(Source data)
══════

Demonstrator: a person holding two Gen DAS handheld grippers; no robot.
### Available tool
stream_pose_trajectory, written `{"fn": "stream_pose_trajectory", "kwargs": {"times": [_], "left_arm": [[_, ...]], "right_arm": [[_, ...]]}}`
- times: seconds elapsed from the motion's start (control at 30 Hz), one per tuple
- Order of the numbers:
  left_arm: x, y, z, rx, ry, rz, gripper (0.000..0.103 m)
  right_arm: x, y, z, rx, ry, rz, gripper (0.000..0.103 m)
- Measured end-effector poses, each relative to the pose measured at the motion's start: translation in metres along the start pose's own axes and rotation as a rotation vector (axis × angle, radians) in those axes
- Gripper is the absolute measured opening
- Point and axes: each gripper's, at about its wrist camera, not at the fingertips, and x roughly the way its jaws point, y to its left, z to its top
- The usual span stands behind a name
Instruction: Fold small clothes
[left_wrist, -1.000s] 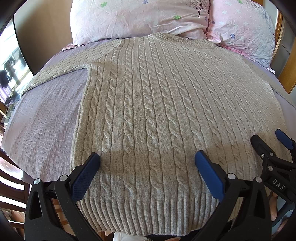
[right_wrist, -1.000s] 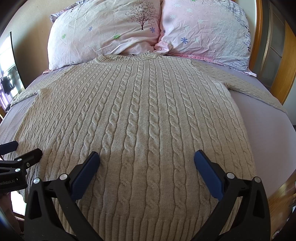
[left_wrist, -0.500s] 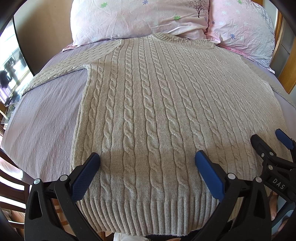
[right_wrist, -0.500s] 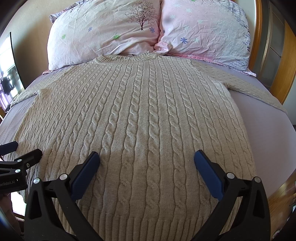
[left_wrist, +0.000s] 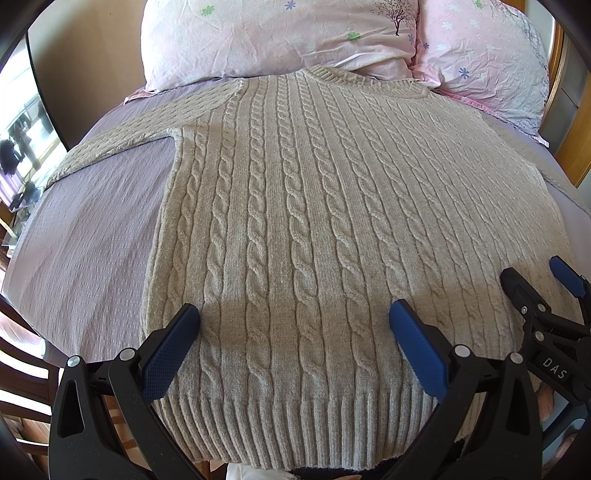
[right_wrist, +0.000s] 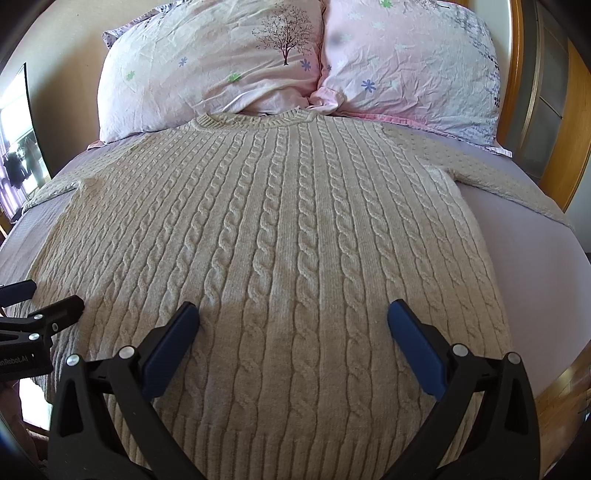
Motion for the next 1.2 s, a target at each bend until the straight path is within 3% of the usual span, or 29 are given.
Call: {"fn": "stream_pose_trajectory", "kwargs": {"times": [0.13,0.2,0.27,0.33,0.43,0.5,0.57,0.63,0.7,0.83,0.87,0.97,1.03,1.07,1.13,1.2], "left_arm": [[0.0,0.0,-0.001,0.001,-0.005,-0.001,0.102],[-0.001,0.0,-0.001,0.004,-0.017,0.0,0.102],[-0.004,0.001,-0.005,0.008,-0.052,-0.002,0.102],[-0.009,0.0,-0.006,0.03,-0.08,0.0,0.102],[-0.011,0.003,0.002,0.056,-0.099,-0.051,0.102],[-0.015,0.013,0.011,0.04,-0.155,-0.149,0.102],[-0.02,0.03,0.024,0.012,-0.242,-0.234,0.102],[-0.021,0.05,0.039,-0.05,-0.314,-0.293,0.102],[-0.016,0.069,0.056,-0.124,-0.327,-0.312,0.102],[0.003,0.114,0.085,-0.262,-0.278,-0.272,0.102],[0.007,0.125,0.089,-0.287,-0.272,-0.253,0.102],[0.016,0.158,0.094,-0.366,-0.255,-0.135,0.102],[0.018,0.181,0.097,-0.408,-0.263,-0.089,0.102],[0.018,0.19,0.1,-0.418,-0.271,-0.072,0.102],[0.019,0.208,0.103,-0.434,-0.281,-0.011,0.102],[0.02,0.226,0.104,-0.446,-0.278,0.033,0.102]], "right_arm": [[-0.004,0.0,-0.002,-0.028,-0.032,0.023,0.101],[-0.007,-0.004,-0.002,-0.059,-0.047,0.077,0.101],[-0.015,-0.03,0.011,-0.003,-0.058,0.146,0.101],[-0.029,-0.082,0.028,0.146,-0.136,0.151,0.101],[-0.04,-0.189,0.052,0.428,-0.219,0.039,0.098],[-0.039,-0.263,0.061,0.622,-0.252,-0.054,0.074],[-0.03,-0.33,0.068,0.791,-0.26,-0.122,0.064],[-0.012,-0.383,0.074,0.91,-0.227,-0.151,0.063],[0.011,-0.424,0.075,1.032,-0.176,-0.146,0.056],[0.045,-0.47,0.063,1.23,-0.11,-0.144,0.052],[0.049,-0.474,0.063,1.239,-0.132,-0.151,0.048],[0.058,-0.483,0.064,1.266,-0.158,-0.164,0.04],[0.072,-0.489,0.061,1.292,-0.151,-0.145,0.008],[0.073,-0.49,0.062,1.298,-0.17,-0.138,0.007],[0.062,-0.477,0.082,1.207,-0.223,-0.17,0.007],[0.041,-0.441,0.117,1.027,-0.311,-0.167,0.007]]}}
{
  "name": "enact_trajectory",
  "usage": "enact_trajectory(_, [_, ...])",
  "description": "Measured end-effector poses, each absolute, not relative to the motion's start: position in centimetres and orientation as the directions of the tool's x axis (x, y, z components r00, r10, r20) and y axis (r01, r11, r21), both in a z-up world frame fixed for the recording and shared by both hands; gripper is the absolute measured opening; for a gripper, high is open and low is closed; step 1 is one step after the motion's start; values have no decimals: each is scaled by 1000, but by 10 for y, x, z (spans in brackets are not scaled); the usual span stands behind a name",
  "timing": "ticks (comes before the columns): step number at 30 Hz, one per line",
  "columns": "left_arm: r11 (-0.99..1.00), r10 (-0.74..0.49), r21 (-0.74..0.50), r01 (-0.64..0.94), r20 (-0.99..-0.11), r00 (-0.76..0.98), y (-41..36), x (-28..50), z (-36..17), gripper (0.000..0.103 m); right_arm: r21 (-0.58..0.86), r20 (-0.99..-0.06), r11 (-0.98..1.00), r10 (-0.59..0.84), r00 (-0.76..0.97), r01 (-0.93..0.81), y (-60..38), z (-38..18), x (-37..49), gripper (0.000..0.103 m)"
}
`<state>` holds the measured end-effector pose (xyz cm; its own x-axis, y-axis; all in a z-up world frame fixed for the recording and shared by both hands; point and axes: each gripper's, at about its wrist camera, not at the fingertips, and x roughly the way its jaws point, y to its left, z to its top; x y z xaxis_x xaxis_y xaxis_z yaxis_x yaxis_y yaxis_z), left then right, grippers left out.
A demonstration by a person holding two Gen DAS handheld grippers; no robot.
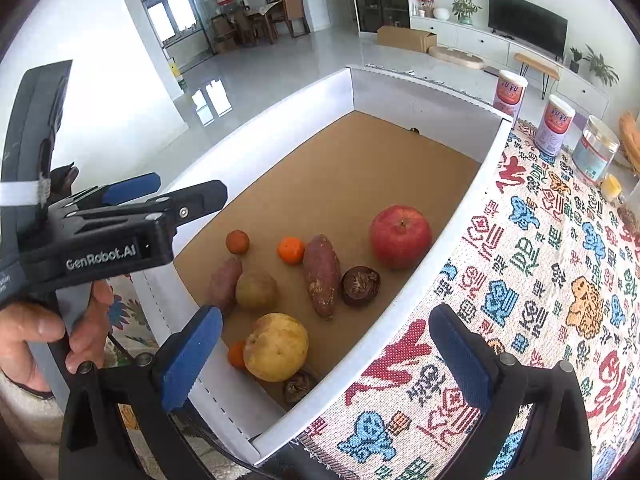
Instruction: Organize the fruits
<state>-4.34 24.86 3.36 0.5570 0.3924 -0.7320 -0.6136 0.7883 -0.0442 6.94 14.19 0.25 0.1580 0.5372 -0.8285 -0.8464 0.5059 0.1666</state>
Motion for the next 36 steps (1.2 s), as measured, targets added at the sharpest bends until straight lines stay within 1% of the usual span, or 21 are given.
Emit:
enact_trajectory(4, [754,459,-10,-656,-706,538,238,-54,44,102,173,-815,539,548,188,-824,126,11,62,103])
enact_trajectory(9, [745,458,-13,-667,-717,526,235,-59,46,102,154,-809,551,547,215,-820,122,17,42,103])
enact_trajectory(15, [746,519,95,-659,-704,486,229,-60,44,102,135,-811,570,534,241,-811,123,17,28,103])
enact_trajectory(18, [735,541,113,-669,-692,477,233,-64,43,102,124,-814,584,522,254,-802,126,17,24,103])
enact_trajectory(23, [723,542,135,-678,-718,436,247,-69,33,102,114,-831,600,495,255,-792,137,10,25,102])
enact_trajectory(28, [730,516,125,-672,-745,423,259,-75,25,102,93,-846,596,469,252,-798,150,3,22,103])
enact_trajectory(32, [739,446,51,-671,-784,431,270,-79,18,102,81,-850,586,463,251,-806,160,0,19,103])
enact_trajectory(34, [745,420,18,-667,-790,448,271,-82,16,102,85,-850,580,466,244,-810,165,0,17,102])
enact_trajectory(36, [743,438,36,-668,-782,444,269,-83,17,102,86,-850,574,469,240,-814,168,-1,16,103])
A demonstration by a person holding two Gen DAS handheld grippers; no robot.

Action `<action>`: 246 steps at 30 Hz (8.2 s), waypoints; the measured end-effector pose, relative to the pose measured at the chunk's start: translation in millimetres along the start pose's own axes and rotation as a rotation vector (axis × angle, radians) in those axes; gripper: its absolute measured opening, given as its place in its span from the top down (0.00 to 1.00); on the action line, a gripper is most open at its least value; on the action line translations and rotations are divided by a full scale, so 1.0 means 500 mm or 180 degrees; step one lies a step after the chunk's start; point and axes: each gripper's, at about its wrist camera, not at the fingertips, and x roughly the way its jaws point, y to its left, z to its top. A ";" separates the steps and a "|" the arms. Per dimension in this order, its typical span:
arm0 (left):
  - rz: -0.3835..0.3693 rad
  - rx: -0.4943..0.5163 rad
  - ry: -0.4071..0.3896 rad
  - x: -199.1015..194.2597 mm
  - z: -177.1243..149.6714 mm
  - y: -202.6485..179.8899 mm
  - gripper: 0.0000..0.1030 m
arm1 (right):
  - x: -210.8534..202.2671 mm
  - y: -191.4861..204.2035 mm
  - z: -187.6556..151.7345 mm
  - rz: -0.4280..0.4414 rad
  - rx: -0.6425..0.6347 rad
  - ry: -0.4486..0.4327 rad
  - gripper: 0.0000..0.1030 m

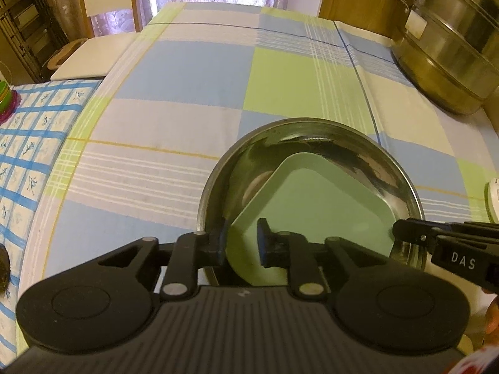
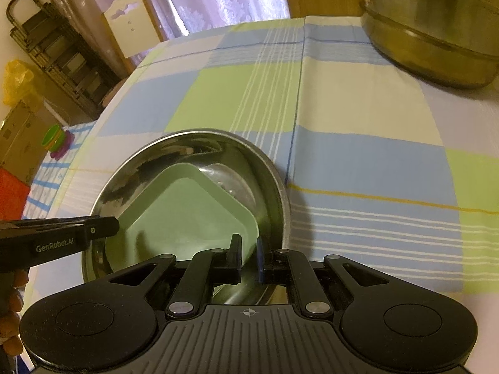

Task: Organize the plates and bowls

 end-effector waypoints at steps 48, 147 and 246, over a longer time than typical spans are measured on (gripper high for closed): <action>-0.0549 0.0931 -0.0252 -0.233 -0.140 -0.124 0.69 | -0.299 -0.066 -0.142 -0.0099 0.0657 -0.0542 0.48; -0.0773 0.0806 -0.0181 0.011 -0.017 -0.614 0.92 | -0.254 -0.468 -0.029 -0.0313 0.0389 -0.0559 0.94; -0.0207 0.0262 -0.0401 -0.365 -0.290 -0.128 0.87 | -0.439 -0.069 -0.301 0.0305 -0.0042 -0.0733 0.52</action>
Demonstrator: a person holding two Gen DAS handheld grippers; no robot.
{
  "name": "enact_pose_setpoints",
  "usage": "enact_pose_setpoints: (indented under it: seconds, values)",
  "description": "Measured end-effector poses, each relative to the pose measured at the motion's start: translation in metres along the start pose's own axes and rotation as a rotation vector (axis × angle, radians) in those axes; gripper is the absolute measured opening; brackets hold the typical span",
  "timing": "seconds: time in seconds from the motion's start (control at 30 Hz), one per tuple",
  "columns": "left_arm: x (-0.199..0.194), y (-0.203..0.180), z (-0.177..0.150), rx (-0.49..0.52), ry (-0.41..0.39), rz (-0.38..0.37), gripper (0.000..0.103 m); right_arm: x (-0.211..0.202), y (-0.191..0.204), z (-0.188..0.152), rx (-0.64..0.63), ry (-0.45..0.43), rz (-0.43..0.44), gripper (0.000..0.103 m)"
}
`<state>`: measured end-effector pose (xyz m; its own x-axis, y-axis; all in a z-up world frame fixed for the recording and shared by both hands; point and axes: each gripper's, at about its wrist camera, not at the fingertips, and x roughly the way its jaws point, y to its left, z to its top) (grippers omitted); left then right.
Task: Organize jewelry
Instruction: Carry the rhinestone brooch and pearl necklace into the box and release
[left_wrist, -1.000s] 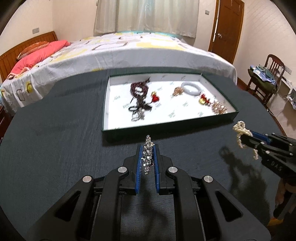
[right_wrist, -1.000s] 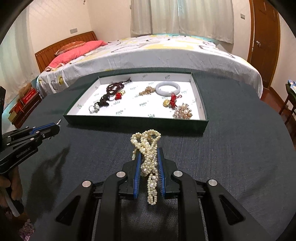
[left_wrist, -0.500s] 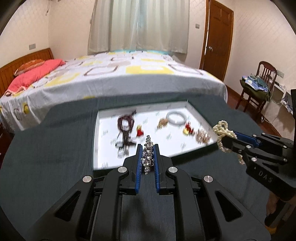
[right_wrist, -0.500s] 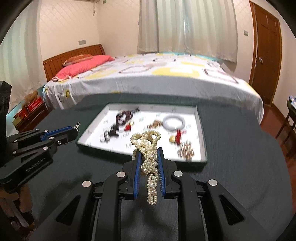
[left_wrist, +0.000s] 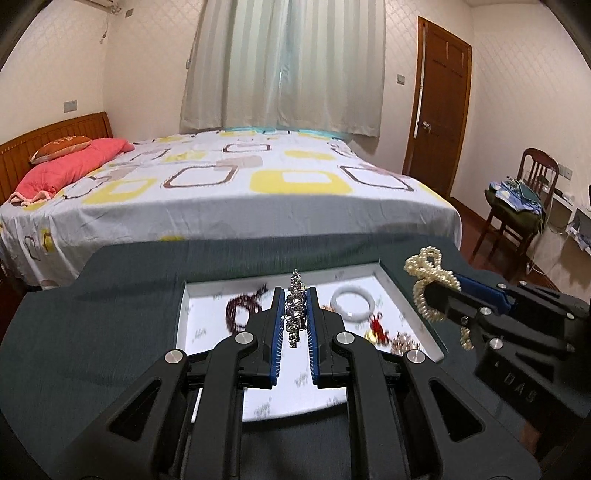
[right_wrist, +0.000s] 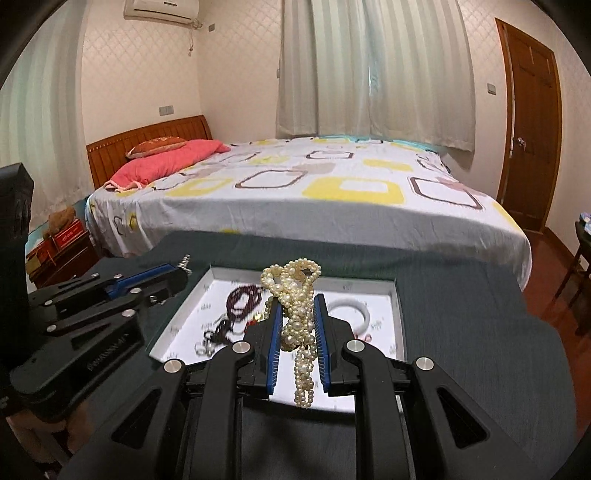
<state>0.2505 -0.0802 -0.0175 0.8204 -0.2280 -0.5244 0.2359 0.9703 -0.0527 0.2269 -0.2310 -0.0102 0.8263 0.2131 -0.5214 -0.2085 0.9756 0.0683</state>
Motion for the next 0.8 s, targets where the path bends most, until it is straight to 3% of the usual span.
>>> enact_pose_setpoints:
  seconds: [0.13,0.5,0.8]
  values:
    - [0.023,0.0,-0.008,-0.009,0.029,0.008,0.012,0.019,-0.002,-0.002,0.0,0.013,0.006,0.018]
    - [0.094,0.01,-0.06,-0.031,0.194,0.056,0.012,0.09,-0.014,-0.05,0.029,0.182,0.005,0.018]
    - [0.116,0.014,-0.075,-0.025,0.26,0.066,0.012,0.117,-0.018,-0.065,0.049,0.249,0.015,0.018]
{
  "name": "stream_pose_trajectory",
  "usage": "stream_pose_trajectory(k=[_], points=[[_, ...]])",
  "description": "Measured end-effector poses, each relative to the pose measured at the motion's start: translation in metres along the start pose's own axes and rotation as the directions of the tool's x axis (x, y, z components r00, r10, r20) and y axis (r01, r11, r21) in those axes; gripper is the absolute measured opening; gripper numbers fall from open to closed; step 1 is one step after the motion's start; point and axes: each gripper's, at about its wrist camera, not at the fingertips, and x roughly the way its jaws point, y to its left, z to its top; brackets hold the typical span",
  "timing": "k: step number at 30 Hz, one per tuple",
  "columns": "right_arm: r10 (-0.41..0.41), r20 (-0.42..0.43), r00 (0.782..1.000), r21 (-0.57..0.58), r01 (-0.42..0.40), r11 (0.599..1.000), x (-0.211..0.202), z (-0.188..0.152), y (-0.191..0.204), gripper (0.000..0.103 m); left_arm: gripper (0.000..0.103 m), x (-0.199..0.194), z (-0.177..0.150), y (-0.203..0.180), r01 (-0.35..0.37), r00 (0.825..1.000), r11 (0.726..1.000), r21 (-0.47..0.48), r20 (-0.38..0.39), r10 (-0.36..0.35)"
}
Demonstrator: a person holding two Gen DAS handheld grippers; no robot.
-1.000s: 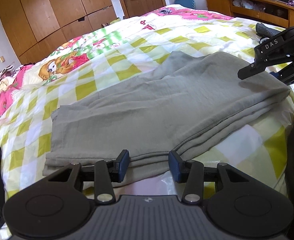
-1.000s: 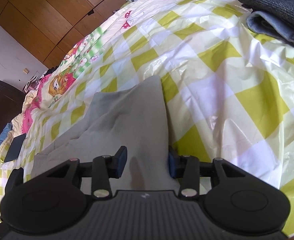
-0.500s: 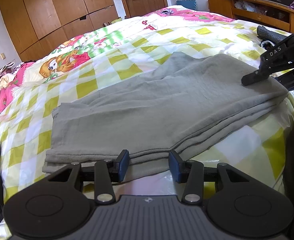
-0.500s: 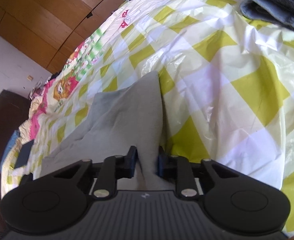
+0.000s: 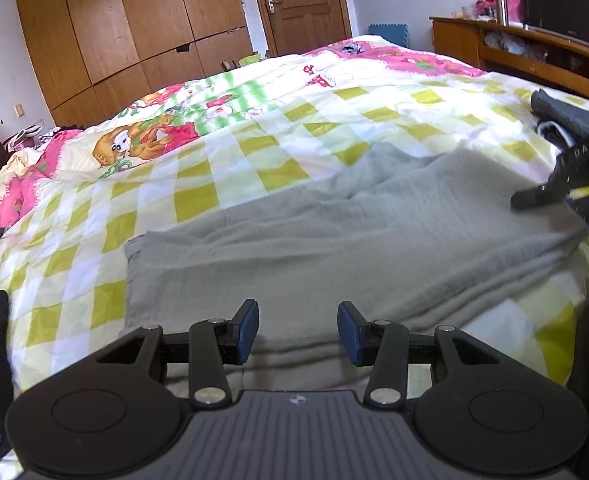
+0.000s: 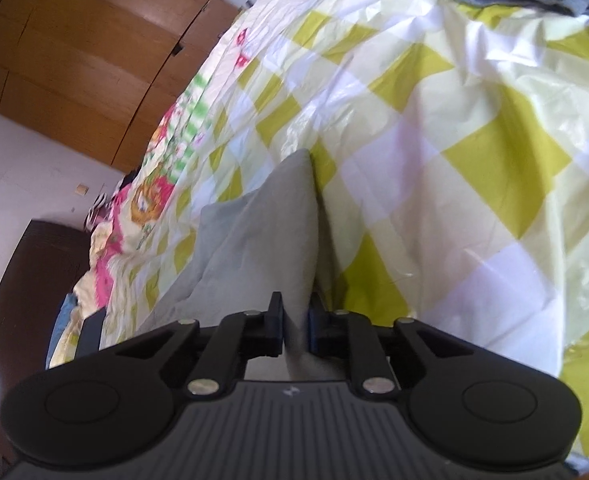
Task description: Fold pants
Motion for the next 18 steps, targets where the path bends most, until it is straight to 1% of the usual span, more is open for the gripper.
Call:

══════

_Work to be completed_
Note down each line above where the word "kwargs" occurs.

_Response to the exercise_
stream_pose_trajectory, written `{"fn": "stream_pose_trajectory", "kwargs": {"times": [_], "left_arm": [[_, ...]], "right_arm": [[_, ...]]}}`
Call: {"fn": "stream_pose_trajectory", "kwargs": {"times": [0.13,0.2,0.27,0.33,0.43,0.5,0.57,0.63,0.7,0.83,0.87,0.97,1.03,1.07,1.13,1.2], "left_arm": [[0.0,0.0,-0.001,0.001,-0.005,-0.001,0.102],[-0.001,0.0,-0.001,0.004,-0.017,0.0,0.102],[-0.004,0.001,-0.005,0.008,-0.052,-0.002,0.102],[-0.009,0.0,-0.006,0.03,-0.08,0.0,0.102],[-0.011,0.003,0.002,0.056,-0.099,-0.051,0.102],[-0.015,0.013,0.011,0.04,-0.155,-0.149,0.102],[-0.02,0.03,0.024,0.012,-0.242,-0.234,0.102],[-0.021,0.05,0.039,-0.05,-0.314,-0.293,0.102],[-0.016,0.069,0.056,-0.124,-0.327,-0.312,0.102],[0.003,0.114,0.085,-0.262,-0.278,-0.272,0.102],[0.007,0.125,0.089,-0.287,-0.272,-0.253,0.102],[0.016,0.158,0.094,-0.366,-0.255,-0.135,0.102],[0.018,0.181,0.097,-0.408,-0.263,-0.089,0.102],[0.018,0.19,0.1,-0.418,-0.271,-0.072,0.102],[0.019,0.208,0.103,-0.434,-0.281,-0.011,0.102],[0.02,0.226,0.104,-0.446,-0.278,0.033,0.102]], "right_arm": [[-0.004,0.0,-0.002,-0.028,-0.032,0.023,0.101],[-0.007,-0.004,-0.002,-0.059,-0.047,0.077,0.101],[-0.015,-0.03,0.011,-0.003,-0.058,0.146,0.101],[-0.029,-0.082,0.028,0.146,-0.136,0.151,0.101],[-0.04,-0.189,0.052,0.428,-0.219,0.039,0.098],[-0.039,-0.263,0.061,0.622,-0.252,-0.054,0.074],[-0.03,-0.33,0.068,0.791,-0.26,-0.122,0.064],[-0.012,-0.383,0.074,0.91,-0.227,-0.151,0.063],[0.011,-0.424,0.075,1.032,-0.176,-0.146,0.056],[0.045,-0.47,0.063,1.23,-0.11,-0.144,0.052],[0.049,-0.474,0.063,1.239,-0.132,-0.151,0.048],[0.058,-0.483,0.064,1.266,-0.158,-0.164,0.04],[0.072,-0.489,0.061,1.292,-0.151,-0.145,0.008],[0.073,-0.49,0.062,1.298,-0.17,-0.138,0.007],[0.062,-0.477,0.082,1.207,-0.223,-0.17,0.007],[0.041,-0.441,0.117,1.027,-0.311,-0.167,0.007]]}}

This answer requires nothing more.